Выбрать главу

– Заходи, – сказала она.

С лица Констера исчезла привычная улыбка, глаза смотрели незряче и затравленно. Верундиш видела такой взгляд у людей, которым оторвало конечность во время артобстрела или у которых на глазах застрелили друга.

– Что случилось? – спросила она, отодвинув собственные заботы подальше. Застрелиться можно и позже вечером, когда Констер уйдет.

– Можно присесть? – Он отвел взгляд.

Верундиш вспомнила, как он множество раз врывался в палатку, хватал ее на руки и с громким смехом бросал на койку. Ее беспокойство усилилось.

– Конечно.

Она разгладила одеяла и заодно убрала заряженный пистолет из-под подушки под койку, где его было труднее обнаружить.

Констер опустился рядом с ней. Она взяла его руку, отметив, как его нежная белая кожа контрастирует с ее грубоватыми черными пальцами. Констер не работал ни дня в жизни, но Верундиш не имела ничего против. Именно его беззаботное отношение ко всему привлекло ее в первую очередь.

– Меня назначили возглавить «Обреченных» во время штурма Даржи, – сказал Констер.

У Верундиш перехватило дыхание.

– Нет! Я думала, тебя должны повысить!

– Если выживу, стану майором.

На его лице появилась мимолетная улыбка и тут же пропала. Он склонил голову, будто для молитвы.

«Обреченные». Передовой отряд во время штурма вражеской крепости. Первые на прорыв – навстречу штыкам, пушкам и магии. Мало кто из «Обреченных» переживал первый залп, не говоря уже о захвате самой крепости.

– И ты ничего не можешь сделать? – спросила Верундиш.

Констер покачал головой.

– Прямой приказ генерала Тамаса. Думаю, – глаз у него задергался, – ему не нравится, что офицерский чин купил мне отец.

Генерал Тамас славился своим убеждением насчет того, что чин необходимо заслужить, а не купить. Он часто ставил аристократов в самые опасные места, чтобы проверить их храбрость. От его позиции выигрывали простолюдины под его командованием, и его за это любили. Но все зашло слишком далеко. Констер погибнет.

– Почему «Обреченные»? Почему сейчас?

Констер изучал свои сапоги.

– Фельдмаршал Беравич приказал взять крепость незамедлительно. Не могу представить, чем он пригрозил генералу Тамасу.

– Когда? – спросила Верундиш.

– Через три дня. А пока мы удвоим усилия артиллерии.
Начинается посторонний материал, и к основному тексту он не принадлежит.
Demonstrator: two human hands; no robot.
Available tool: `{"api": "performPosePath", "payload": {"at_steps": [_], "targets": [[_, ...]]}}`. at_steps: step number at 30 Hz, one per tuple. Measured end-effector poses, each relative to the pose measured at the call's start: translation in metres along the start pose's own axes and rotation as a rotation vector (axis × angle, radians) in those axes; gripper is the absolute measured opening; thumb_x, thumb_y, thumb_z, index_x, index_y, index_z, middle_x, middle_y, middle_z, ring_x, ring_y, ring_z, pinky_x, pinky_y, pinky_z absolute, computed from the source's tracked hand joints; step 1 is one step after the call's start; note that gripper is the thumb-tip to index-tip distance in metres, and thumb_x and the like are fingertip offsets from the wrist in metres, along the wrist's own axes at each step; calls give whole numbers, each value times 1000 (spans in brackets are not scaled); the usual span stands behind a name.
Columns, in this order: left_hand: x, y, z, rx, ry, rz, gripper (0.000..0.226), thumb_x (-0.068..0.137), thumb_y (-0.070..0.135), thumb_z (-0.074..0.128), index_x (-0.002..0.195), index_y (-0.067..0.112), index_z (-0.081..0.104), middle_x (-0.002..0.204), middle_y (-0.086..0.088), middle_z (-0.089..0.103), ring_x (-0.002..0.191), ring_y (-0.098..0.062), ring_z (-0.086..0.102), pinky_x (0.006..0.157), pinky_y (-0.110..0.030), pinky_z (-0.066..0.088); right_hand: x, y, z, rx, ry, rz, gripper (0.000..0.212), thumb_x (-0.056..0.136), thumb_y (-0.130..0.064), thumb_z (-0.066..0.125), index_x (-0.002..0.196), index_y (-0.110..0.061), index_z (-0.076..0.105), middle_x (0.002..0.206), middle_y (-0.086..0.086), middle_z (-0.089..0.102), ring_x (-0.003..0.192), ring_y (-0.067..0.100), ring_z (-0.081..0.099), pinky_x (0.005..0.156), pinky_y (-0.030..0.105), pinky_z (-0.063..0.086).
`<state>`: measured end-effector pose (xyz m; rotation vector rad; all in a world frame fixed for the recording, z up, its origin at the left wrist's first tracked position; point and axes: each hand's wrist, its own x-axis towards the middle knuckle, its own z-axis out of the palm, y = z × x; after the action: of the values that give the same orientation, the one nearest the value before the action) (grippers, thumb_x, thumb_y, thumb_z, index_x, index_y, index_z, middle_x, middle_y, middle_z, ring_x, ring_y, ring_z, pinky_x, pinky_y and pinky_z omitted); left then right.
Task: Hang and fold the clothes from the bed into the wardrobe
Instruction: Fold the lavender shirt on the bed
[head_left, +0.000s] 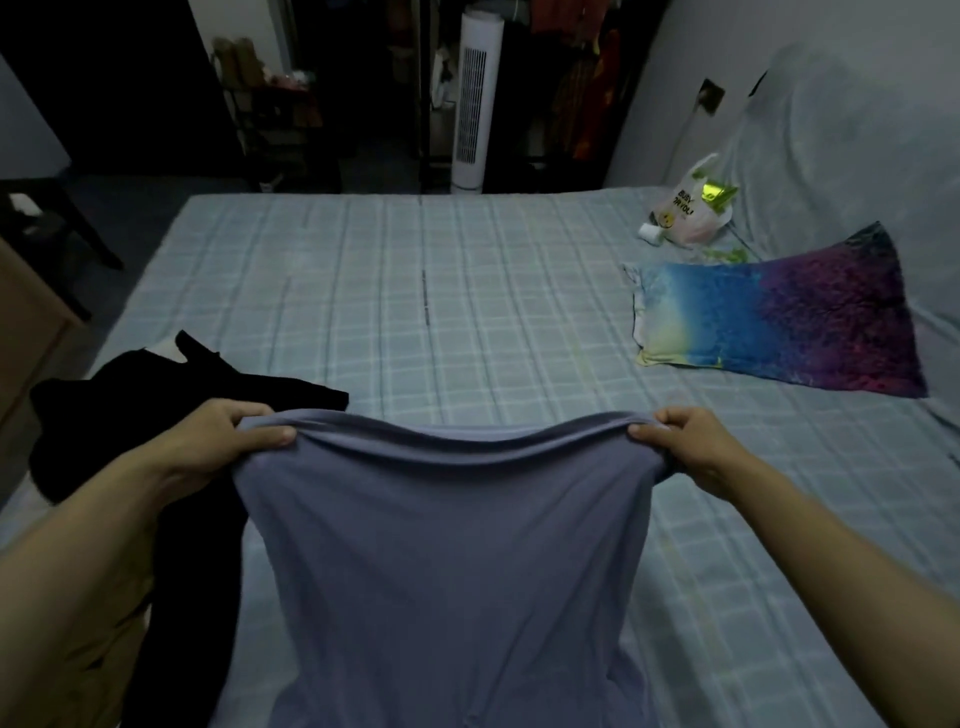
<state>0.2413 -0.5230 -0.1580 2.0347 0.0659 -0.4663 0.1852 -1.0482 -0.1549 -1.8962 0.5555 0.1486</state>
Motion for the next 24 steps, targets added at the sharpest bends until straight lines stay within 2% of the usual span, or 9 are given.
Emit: {"api": "performPosePath", "payload": {"at_steps": [3,8,10,12,16,19,21,24], "targets": [[15,-6,4,-225,-6,-128,27,70,29,80,75,5,67,70,-14,63,60,-19,61,53,-24,50,17,-1,2,118,-120,184,28,84,-12,74,62,-6,58,48,8,56,39,17,54,37,25,46],[31,0,27,-546,138,-261,20,80,14,75,92,0,67,83,-17,68,68,-21,66,58,-23,57,44,-8,20,156,-74,273,27,89,-6,67,64,-4,57,46,9,58,38,17,55,36,21,44],[38,9,43,-562,232,-294,10,82,7,75,83,2,66,75,-13,68,64,-21,63,56,-23,55,54,-14,36,136,-18,265,28,88,-4,68,63,-5,55,51,11,56,44,19,52,38,20,42],[44,21,64,-559,299,-316,18,80,4,77,68,8,63,60,-6,65,54,-17,59,55,-24,52,60,-19,58,140,15,231,32,86,-1,69,60,-8,52,55,9,53,47,18,48,39,19,39],[43,55,118,-525,275,-285,26,80,3,77,62,9,59,45,0,58,38,-8,54,40,-20,48,47,-30,110,188,-29,166,24,82,3,72,65,-7,58,58,8,57,45,12,52,42,19,43],[38,83,156,-459,232,-225,22,83,3,75,64,7,63,46,0,59,37,-6,54,37,-20,46,30,-42,137,196,-76,99,17,80,4,73,71,-7,64,63,8,63,54,15,55,51,22,46],[34,98,174,-427,225,-185,24,83,2,74,62,7,63,47,0,57,38,-6,52,38,-19,46,21,-50,144,219,-97,71,14,79,4,73,74,-7,67,65,6,67,56,14,59,52,21,49],[27,112,191,-441,220,-163,22,84,3,73,64,5,63,57,-7,58,49,-14,55,42,-23,52,9,-58,144,261,-137,50,12,80,4,71,82,-7,68,74,8,70,63,15,64,56,21,53]]}}
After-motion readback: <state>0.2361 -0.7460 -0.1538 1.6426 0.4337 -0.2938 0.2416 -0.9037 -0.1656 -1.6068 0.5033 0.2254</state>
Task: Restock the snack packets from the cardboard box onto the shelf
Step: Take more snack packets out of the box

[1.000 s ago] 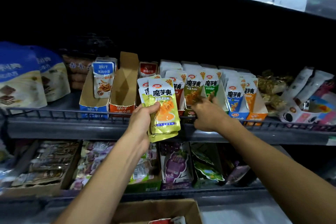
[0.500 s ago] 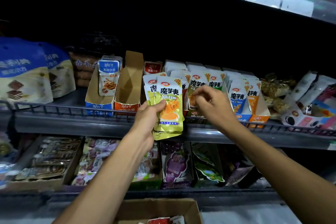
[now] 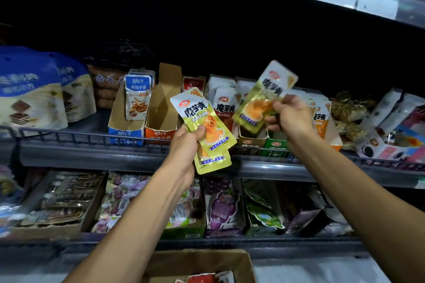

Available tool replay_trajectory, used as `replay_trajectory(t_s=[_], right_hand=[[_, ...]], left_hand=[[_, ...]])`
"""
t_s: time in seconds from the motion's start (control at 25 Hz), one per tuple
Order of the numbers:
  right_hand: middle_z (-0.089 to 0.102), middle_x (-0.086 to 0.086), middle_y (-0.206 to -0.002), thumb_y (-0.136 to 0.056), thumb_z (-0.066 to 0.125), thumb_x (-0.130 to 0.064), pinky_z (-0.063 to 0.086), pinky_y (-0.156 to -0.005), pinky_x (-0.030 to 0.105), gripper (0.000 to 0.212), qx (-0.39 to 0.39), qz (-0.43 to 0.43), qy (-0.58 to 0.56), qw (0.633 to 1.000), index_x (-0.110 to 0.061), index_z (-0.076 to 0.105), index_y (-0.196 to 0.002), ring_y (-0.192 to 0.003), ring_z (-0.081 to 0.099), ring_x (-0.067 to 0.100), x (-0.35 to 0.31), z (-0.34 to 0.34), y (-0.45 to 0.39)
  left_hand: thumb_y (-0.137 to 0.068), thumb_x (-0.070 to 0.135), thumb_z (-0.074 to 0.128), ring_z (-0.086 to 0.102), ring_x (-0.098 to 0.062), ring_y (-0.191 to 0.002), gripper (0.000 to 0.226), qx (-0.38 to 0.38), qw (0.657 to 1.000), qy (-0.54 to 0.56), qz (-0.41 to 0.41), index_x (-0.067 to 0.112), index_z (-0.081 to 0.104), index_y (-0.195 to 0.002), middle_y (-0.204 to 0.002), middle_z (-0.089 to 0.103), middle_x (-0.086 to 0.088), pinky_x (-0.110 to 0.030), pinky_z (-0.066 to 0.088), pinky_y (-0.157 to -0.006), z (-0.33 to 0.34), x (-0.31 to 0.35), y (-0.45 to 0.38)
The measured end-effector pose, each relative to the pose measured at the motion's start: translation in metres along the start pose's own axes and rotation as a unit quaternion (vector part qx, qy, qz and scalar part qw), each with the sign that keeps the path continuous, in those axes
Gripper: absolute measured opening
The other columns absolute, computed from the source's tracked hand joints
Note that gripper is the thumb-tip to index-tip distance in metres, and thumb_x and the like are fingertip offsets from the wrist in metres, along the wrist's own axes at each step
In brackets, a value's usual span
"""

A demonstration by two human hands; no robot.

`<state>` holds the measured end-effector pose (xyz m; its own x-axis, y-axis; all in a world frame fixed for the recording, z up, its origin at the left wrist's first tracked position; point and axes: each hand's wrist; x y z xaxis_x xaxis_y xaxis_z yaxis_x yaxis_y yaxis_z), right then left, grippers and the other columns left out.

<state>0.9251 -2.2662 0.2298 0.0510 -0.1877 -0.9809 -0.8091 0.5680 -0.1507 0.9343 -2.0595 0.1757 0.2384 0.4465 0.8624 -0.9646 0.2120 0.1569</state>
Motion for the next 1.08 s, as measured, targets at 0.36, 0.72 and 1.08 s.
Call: replay_trajectory(t_s=[0.36,0.72,1.08], right_hand=[[0.069,0.000,-0.089,-0.092,0.059,-0.013,0.057,-0.070,0.042,0.014,0.046,-0.136,0.320,0.936,-0.023,0.067,-0.098,-0.079,0.065,0.025,0.033,0.013,-0.031],[0.051,-0.004,-0.081,-0.093,0.061,-0.019,0.037,-0.054,0.022,0.015,0.119,-0.127,0.275,0.946,-0.016,0.047,-0.099,-0.072,0.053,0.011,0.031,0.021,-0.011],[0.068,0.021,-0.080,-0.086,0.069,-0.022,0.054,-0.059,0.031,0.025,-0.219,-0.054,0.127,0.966,-0.009,0.057,-0.103,-0.067,0.069,0.020,-0.004,0.030,0.022]], left_hand=[[-0.098,0.013,0.055,0.071,-0.024,-0.095,0.017,0.006,1.000,0.012,-0.020,0.018,0.065,-0.111,-0.109,0.075,-0.004,-0.038,0.057,-0.077,-0.002,0.001,-0.002],[-0.097,0.012,0.057,0.073,-0.018,-0.079,0.017,-0.015,1.000,0.000,-0.018,0.019,0.067,-0.111,-0.102,0.077,-0.003,-0.034,0.060,-0.066,0.002,-0.003,-0.001],[-0.094,0.004,0.062,0.073,-0.015,-0.074,0.019,-0.052,0.999,-0.013,0.010,0.018,0.065,-0.107,-0.100,0.076,-0.005,-0.030,0.059,-0.057,0.012,-0.008,0.007]])
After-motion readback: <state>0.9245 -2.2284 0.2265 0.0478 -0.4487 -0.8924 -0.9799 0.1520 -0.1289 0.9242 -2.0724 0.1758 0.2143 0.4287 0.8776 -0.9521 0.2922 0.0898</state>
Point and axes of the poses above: each hand's wrist, its own y-axis away from the middle knuckle, its own z-axis out of the palm, x = y × z
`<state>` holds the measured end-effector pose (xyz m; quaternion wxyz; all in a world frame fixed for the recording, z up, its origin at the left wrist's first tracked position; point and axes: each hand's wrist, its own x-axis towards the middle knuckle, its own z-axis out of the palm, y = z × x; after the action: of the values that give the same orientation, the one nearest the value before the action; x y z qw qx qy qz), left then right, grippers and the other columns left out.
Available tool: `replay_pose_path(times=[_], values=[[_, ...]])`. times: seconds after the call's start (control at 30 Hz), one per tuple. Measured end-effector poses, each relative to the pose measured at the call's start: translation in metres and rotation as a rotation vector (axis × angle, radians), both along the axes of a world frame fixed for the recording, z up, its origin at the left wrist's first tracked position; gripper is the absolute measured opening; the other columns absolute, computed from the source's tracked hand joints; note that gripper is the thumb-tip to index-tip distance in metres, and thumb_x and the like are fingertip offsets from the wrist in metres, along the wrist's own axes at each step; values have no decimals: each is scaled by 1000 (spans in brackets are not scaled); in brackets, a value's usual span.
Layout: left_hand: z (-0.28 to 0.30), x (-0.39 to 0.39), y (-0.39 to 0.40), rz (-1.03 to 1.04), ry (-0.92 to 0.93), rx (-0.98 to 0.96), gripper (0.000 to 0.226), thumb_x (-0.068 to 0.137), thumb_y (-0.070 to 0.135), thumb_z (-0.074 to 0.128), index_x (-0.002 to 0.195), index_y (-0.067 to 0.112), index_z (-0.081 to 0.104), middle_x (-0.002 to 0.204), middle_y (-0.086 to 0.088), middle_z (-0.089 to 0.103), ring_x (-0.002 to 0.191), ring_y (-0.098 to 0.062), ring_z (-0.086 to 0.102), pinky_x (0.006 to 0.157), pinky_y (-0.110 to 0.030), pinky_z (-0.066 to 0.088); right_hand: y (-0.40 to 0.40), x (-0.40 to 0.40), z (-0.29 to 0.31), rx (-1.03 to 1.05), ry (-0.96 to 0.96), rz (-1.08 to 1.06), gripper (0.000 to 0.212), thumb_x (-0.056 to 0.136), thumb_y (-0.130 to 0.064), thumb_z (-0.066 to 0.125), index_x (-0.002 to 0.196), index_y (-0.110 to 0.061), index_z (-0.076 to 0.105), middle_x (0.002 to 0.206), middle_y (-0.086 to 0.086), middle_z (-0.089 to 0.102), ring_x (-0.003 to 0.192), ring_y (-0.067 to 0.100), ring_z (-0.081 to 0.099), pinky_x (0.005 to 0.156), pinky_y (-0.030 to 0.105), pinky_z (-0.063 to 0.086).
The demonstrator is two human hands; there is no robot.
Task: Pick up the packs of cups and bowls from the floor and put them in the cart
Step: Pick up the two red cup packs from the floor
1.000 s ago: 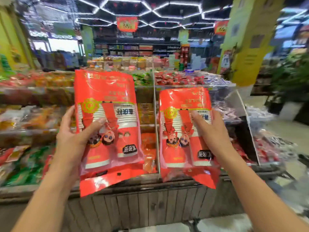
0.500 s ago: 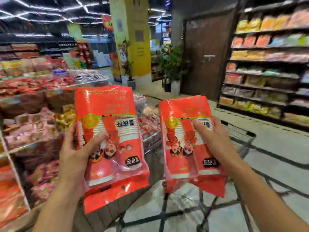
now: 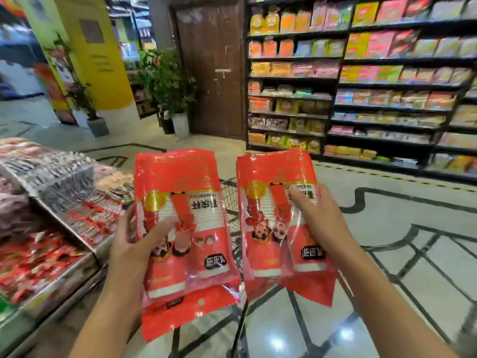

Избранные говорят, что нашли слабое место в стене, и в ночь штурма ударят по нему магией. Пролом будет как раз таким, чтобы мы вошли в крепость.

Верундиш откинулась на койке. Избранные с их мощной стихийной магией и правда могут в конце концов проломить стену. Но посылать на прорыв «Обреченных» – достаточно известная тактика. Гурланцы подготовятся.

– Мне надо сбежать, – заявил Констер.

– Тебя заклеймят трусом.

– Лучше быть живым трусом, чем мертвым героем.

Верундиш сжала его руку.

– Далеко тебе не уйти. Ты знаешь, как генерал Тамас относится к дезертирам. Он тебя поймает и повесит, тогда ты будешь и мертвым, и трусом.

– Я смогу ускользнуть. У меня есть друзья... – Констер умолк, словно обдумывая дальнейшие действия.

– Не делай этого, – попросила Верундиш.

На лицо Констера легла тень сомнения.

– Останься на ночь, – добавила Верундиш. – Пообещай, что до завтра не сделаешь ничего опрометчивого.

Она обняла Констера с мыслями о том, что, возможно, знает решение проблем их обоих.

С генералом Тамасом лучше не связываться.

Сын аптекаря, первый простолюдин, добившийся звания генерала адроанской армии. Народ его обожает, король относится с уважением. Он и тактик, и боец, а также единственный пороховой маг во всем Девятиземье на таком высоком посту.

Поговаривали, что его боятся даже в королевском Совете избранных.

И правильно делают. При помощи обыкновенного пороха пороховые маги становятся сильнее и быстрее обычных людей. Своей магией они могут заставить пулю пролететь через все поле боя и поразить цель на расстоянии мили, а то и больше. Они считаются самыми эффективными и умелыми убийцами в армии.

***

На следующее утро Верундиш стояла по стойке «смирно» в углу командной палатки Тамаса: руки по швам, ноги вместе, спина прямая. Генерал склонился над большим столом с картой Гурлы, придерживая ее края руками. Несколько минут он внимательно изучал пожелтевшую бумагу, слегка шевеля губами, будто подсчитывал что-то в уме.

– Этой карте, – произнес он, нарушив тишину, которая длилась уже больше пятнадцати минут, – почти двести лет.